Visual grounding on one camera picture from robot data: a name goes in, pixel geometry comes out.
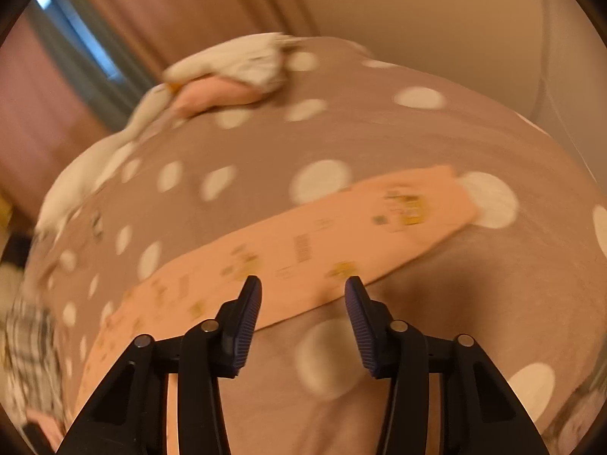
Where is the peach printed baby garment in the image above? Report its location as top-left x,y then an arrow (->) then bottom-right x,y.
77,166 -> 478,454

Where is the small pink cloth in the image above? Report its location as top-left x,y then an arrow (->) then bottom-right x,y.
26,408 -> 65,453

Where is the grey plaid garment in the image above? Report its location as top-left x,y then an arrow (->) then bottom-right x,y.
1,298 -> 65,426

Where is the mauve polka dot bedspread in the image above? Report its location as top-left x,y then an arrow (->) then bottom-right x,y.
26,38 -> 606,454

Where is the white goose plush toy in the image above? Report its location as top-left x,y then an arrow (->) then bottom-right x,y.
35,83 -> 172,234

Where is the folded pink garment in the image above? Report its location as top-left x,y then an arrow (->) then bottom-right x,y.
170,76 -> 266,118

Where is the blue-grey curtain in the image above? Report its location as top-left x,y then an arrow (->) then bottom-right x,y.
26,0 -> 156,133

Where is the pink curtain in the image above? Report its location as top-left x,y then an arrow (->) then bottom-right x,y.
1,0 -> 317,219
########################################
Reproduce only the lines running from the one that contains "Where is the folded" to the last line of the records.

• ANSWER TO THIS PROBLEM
Where is the folded pink garment in the image above? Report its location as top-left x,y then an arrow (->) then bottom-right x,y.
170,76 -> 266,118

Where is the blue-grey curtain in the image above? Report its location as top-left x,y then an arrow (->) then bottom-right x,y.
26,0 -> 156,133

Where is the pink curtain in the image above? Report its location as top-left x,y then an arrow (->) then bottom-right x,y.
1,0 -> 317,219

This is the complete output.